## Sunday, August 16, 2015

### Regression assumptions

Everybody in finance knows that the 90% of quant work is 'REGRESSION' and mostly LINEAR. The results of a linear regression are as good as we understand their assumptions. For a univariate case we write $y_t = \alpha + \beta x_t + \epsilon_t$, where the estimation is straightforward. The interesting case is multivariate regression, where we write $$Y_t = \pmb{\beta}X_t +\pmb{\epsilon}_t.$$ To estimate the parameters we use the normal equation to get $$\pmb{\beta} = (X^TX)^{-1}X^TY$$ Now, how good is this an estimate? We want these estimates to be:
unbiased - The expected value of the estimate is the true value.
consistent - With more observations the distribution of the estimate becomes more concentrated near true value.
efficient - lessor observations are required to establish true value for given confidence.
asymptotically normal - With a lot of observations the distribution of the estimate is a normal distribution.

OLS is consistent when the regressors are exogenous and there is no perfect multicollinearity, and optimal in the class of linear unbiased estimators when the errors are homoscedastic and serially uncorrelated. Under these conditions, OLS provides min-variance and mean-unbiased estimates, when the errors have finite variances. Aussuming errors have normal distribution, OLS is same as MLE. The expanded version of OLS is multi-fractional order estimator (like Kalman filter).

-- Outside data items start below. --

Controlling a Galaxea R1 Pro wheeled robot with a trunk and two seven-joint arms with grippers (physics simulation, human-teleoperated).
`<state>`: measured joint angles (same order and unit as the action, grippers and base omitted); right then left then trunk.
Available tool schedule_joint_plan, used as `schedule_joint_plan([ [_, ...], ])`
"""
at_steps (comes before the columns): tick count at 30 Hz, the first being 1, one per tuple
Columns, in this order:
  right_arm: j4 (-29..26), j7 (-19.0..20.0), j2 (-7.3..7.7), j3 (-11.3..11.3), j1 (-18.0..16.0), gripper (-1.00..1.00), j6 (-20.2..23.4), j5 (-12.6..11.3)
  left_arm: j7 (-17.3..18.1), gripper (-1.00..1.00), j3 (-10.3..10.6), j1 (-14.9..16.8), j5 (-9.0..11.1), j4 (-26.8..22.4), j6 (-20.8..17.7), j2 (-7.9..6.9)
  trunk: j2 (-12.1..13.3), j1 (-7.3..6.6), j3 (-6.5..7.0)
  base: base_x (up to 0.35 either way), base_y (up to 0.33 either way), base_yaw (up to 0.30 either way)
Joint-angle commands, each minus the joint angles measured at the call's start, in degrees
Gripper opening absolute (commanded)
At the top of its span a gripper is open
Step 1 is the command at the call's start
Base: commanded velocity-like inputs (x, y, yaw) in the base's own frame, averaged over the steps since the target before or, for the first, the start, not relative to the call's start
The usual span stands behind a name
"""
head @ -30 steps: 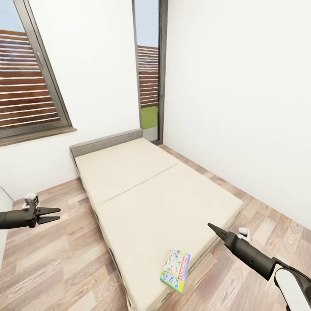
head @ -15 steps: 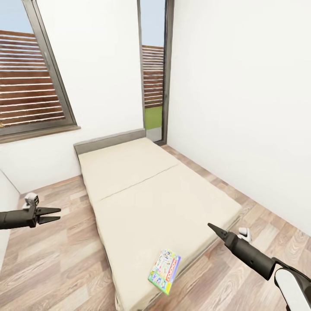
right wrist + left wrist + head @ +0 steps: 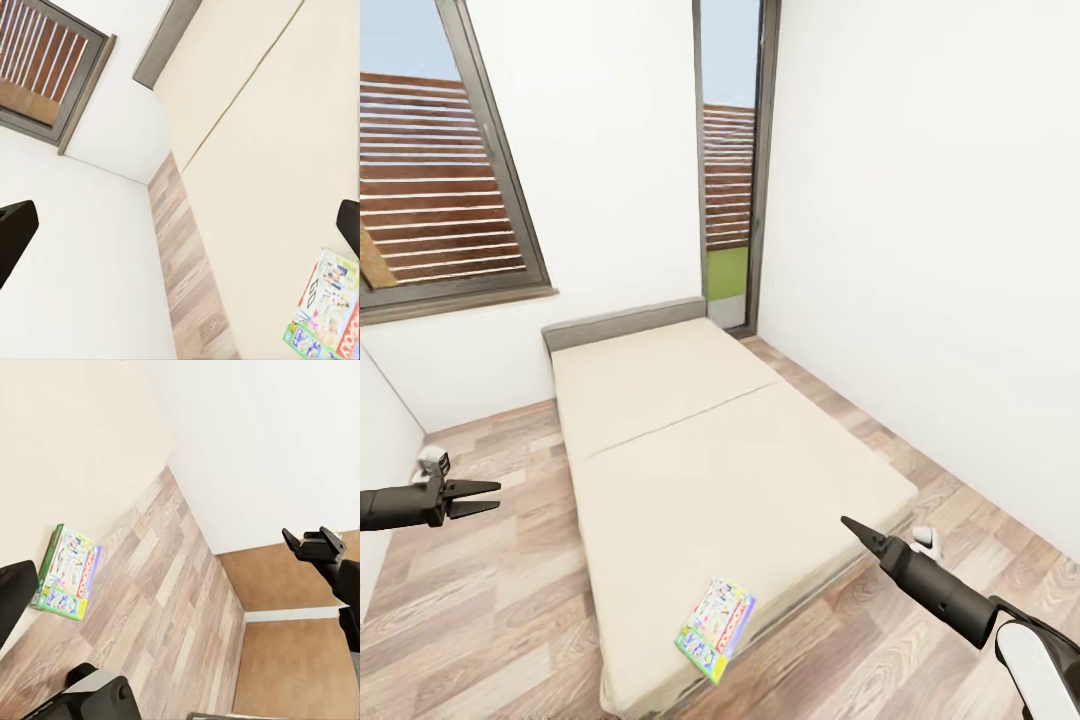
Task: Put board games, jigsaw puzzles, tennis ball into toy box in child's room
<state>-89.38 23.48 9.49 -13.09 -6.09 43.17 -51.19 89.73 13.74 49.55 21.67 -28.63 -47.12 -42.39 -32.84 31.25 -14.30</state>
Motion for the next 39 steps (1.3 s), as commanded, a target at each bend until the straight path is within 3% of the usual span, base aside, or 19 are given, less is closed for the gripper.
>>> schedule_joint_plan([
  [1,0.0,0.16,0.0,-0.09,-0.03,1.0,0.34,-0.05,0.27,1.0,0.4,0.11,0.2,0.03,-0.61,-0.06,-0.09,0.02,-0.1,0.0,-0.301,0.139],
  [24,-0.07,0.16,0.0,-0.02,-0.04,1.0,0.34,-0.05,0.27,1.0,0.41,0.11,0.24,0.03,-0.61,-0.06,-0.09,0.02,-0.1,-0.029,-0.298,0.161],
  [39,-0.09,0.16,0.0,1.01,-0.04,1.0,0.34,-0.01,0.27,1.0,0.41,0.11,0.13,0.03,-0.61,0.03,-0.09,0.02,-0.1,-0.015,-0.066,0.176],
])
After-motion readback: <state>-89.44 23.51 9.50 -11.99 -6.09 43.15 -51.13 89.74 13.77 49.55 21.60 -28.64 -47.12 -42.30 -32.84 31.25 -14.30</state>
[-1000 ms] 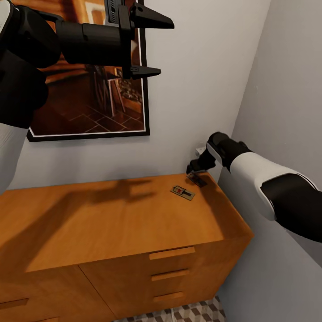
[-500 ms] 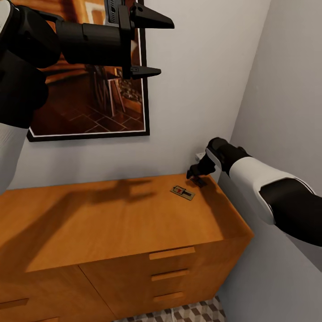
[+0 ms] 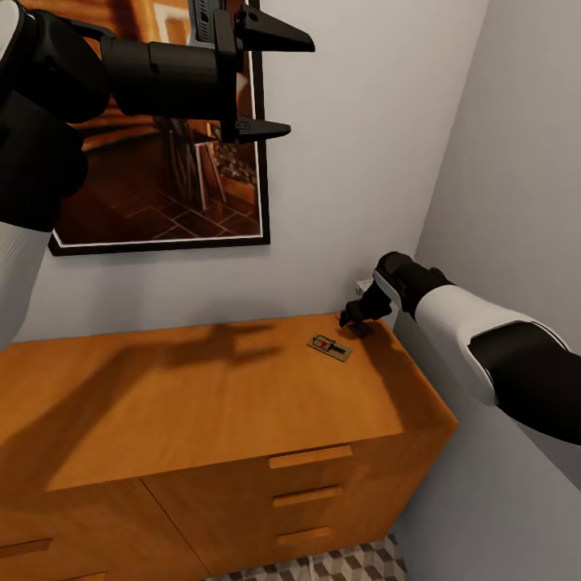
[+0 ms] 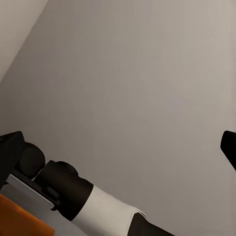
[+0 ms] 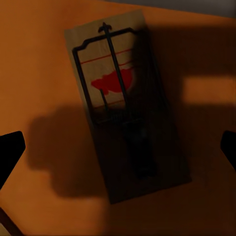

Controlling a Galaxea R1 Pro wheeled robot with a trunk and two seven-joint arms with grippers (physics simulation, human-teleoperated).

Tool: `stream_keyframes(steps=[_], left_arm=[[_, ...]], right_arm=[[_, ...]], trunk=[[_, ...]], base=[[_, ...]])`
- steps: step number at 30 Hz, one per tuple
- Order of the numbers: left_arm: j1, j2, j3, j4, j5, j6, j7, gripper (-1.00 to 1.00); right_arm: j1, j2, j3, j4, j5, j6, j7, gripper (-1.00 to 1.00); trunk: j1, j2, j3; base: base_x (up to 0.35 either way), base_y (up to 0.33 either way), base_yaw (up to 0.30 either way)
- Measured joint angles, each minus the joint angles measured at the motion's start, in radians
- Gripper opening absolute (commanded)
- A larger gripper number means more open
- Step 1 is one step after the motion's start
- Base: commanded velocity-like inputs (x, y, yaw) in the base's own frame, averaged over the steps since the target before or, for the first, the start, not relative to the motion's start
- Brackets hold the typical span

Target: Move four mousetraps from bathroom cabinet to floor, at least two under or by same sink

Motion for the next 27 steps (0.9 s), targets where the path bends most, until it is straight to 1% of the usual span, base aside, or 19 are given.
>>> stream_keyframes(steps=[21,24,27], left_arm=[[0.000,-0.001,-0.001,-0.001,0.000,0.000,0.000,1.00],[0.000,-0.001,-0.001,-0.002,0.000,0.000,0.000,1.00],[0.000,-0.001,-0.001,-0.002,0.000,0.000,0.000,1.00]], right_arm=[[0.000,-0.005,0.001,0.004,0.002,-0.004,-0.005,1.00],[0.000,-0.005,0.001,0.004,0.008,-0.005,-0.004,1.00],[0.001,-0.004,0.002,0.004,0.023,-0.005,-0.004,1.00]], trunk=[[0.000,0.000,0.000],[0.000,0.000,0.000],[0.000,0.000,0.000]], base=[[0.000,0.000,0.000],[0.000,0.000,0.000],[0.000,0.000,0.000]])
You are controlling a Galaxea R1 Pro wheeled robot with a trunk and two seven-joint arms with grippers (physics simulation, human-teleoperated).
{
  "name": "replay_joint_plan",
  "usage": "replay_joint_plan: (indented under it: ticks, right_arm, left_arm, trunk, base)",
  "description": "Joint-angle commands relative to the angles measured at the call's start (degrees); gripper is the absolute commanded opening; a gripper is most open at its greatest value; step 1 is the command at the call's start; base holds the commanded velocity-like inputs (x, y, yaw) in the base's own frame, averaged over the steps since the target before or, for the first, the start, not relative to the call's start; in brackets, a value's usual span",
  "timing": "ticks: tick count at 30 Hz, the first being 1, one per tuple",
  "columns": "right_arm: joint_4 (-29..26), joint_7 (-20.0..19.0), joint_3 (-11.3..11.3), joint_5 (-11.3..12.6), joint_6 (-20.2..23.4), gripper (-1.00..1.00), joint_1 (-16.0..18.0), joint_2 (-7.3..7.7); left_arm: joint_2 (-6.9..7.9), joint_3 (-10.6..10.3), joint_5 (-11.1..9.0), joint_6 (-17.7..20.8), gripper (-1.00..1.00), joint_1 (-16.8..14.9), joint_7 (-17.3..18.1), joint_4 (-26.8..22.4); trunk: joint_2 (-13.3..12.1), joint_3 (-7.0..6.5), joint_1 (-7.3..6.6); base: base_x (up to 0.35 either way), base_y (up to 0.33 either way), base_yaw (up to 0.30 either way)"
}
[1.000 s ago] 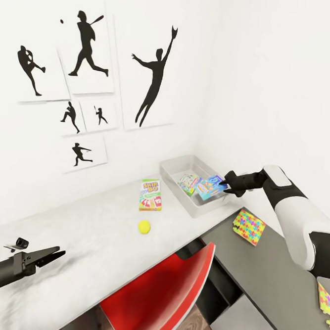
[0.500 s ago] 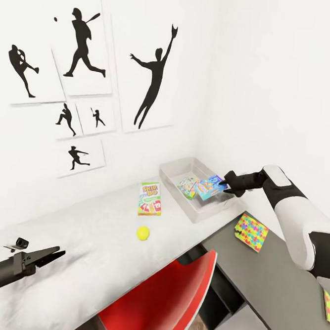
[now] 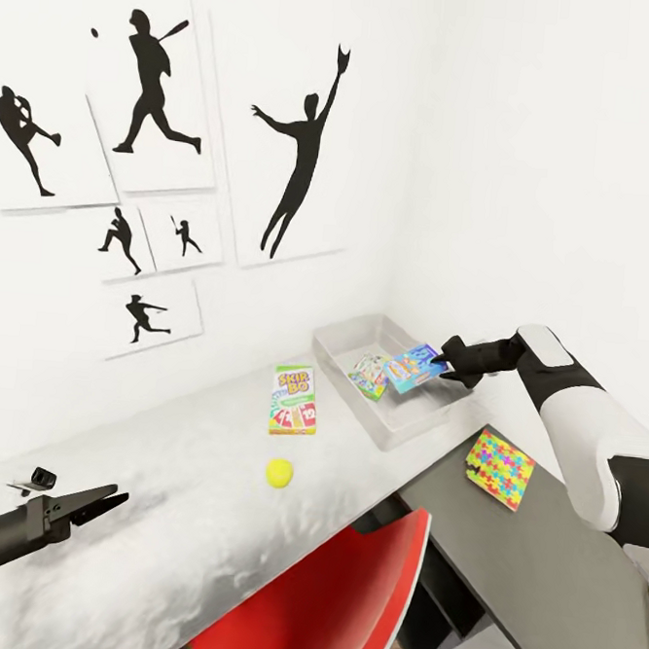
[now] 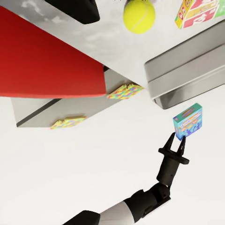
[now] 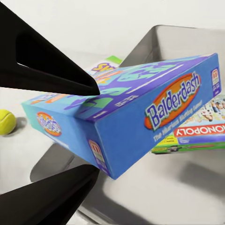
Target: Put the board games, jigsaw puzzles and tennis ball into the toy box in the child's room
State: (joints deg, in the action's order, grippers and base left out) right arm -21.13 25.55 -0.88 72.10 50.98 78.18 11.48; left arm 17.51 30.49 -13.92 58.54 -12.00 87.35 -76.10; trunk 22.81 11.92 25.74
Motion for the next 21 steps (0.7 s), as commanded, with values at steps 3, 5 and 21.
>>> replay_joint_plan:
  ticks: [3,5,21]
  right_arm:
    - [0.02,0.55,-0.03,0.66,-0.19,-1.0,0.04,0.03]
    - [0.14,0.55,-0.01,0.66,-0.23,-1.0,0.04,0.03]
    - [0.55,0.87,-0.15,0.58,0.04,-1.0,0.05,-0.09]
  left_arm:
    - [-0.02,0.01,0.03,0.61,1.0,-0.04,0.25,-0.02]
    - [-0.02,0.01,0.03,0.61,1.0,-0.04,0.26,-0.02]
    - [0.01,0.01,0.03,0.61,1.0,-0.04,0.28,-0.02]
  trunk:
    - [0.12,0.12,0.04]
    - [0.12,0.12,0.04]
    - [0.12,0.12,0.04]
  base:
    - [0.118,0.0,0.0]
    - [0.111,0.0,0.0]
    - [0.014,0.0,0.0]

The 'random design' paradigm treats the regressors $x_i$ as random and sampled together with $y_i$ from some population. The 'fixed design' paradigm treats $X$ as known constants and $y$ is sampled conditionally on the values of $X$ as in an experiment. Practically, the distinction is unimportant and results in the same formula for estimation.

#### Assumptions

1. OLS minimizes error in dependent variable $y$ only and hence assumes there is no error in $x$.
2. The functional dependence being modeled is valid.
3. Strict exogeneity - The errors in regression have conditional mean zero: $E[\epsilon|X]=0$, which implies that error have mean zero: $E[\epsilon]=0$, and that the regressors are uncorrelated with the errors: $E[X^T\epsilon]=0$. If not true the OLS estimates are invalid. In that case use method of instrumental variables.
4.  No linear dependence - The regressors in X must be linearly independent, i.e. X must be full rank almost surely. Sometimes we also assume that the regressors has finite moments up to second order, in such a case the matrix $X^TX$ will be finite and positive semi-definite. If violated the regressors are called perfectly multicollinear, $\beta$ can't be estimated, though prediction of $y$ is still possible.
5. Spherical errors - It is assumed that $Var[\epsilon|X]=\sigma^2\pmb{I}_n$. IF violated OLS estimates are still valid, but no longer efficient. If error terms are don't have same variance, i.e. they are not homoscedastic Weighted least square is used. If there autocorrealation between error terms Generalized least squares is used.
6. Normality - It is sometimes additionally assumed that errors have normal distribution. This is not required. Under this assumption OLS is equivalent to MLE and is asymptotically efficient in the class of all regular estimators.
Certain degree of correlation between the observations is very common, under which OLS and WLS are inefficient. GLS is the right thing to do: $$Y = X\beta + \epsilon \qquad E[\epsilon|X]=0, Var[\epsilon|X]=\Omega.$$ GLS estimates $\beta$ by minimizing the squared Mahalanobis length of the residual vector to give $$\hat{\beta}=(X^T\Omega^{-1}X)^{-1}X^T\Omega^{-1}Y.$$ The GLS estimator is unbiased, consistent, efficient and asymptotically normal. It is equivalent to applying OLS to linearly transformed version of data, which standardize and de-correlates the regressors. WLS is a special case of GLS.

To estimate GLS we use Feasible Generalized Least squares (FGLS) in two steps:
1) Model is estimated using OLS (consistent but inefficient) estimator, and the residuals are used to build a consistent estimator of the error covariance matrix;
2) Using these we estimate GLS.

FGLS is preferred only for large sample size. For small sample size it is better to stick to OLS. FGLS is not always consistent for small sample.